[[ THE DATA open ]]

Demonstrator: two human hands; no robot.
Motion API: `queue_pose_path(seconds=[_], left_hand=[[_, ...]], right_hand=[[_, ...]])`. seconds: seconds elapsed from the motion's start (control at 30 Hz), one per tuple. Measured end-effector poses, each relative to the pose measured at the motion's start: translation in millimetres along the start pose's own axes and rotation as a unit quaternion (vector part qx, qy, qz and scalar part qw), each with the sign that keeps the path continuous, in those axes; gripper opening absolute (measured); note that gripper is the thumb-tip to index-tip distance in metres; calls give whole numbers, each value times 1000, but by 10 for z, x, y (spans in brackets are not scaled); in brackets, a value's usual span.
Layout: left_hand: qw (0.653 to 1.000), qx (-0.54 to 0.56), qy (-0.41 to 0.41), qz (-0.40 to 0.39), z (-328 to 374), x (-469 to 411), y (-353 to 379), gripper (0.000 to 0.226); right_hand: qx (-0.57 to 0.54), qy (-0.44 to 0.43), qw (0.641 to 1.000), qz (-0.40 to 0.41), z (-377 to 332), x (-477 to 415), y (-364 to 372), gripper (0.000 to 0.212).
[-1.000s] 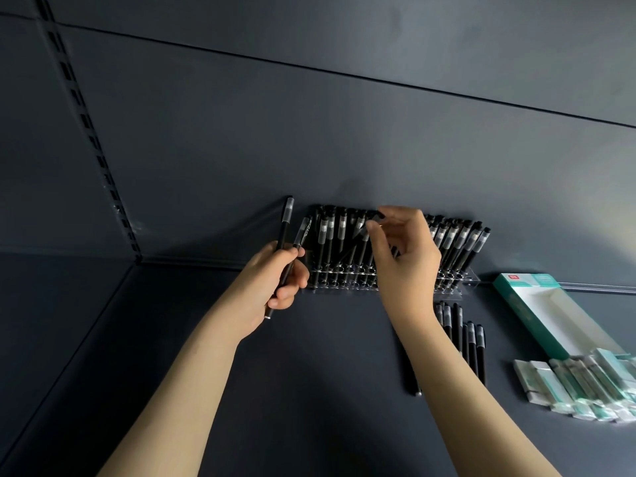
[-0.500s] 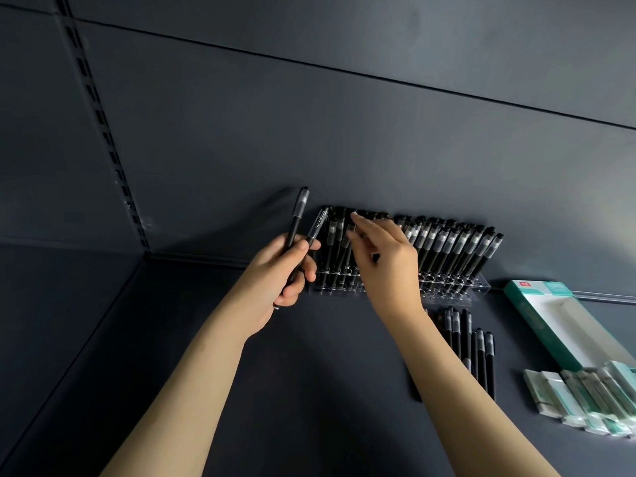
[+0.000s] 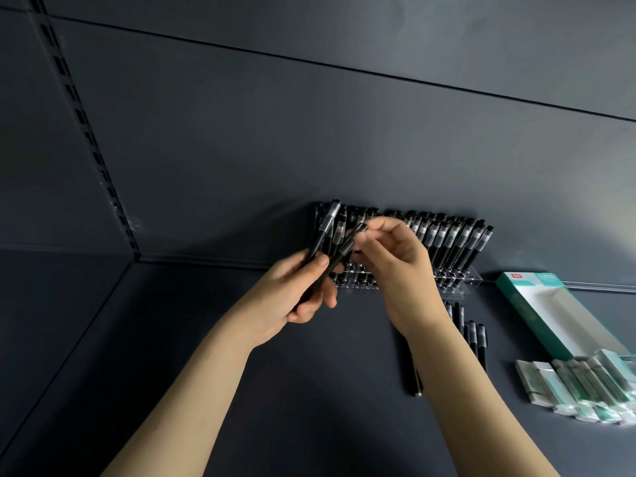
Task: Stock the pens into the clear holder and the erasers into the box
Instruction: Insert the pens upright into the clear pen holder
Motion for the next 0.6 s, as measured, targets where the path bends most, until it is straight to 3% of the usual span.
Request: queue_pose_path(seconds=[0.13,0.27,0.6], left_hand=[[997,-36,-14,71,-55,-28,-122,32],[989,-32,-28,145,-119,-66,-280,40],[987,67,-32,142,-113,-79,-289,27]], right_hand=[[-49,-94,987,124,-223,38,-341,18],[47,-176,961,209,-421,116,-583,16],[250,-233,929,142,-436,22,-235,17]])
Point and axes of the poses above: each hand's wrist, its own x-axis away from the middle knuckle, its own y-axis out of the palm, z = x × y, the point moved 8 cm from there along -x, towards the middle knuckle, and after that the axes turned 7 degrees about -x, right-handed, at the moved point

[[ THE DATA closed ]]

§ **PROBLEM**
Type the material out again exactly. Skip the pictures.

§ **TASK RESPONSE**
Demonstrator: two human hands; no robot.
Motion API: `queue_pose_path(seconds=[_], left_hand=[[_, ...]], right_hand=[[_, ...]])`. seconds: seconds elapsed from the motion's start (control at 30 Hz), one per tuple. Measured end-effector poses, each relative to the pose measured at the motion's start: translation in millimetres along the start pose's own axes and rotation as a unit quaternion (vector part qx, qy, qz and scalar part qw), each with the sign that keeps the path continuous, in those axes; gripper opening absolute (measured); note that gripper is the thumb-tip to index-tip distance in metres; calls give whole numbers, each value times 1000, but by 10 for z, x, y (spans in brackets are not scaled); in brackets, a value's usual span.
Layout: left_hand: qw (0.653 to 1.000), qx (-0.54 to 0.56), qy (-0.41 to 0.41), qz (-0.40 to 0.39), z (-328 to 374), x (-469 to 411), y (-353 to 379), gripper (0.000 to 0.226); right_hand: qx (-0.57 to 0.54), qy (-0.44 to 0.43), qw (0.641 to 1.000), qz (-0.40 to 0.41), z (-377 to 332), x (-477 to 415), y (-364 to 372), gripper (0.000 to 0.212).
[-1.000s] 
[-0.500s] 
[+0.000s] 
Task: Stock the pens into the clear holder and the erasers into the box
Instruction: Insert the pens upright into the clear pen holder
Motion for the next 0.6 s, as measured, targets where the path bends most, until it is straight to 3% of the usual span.
Request: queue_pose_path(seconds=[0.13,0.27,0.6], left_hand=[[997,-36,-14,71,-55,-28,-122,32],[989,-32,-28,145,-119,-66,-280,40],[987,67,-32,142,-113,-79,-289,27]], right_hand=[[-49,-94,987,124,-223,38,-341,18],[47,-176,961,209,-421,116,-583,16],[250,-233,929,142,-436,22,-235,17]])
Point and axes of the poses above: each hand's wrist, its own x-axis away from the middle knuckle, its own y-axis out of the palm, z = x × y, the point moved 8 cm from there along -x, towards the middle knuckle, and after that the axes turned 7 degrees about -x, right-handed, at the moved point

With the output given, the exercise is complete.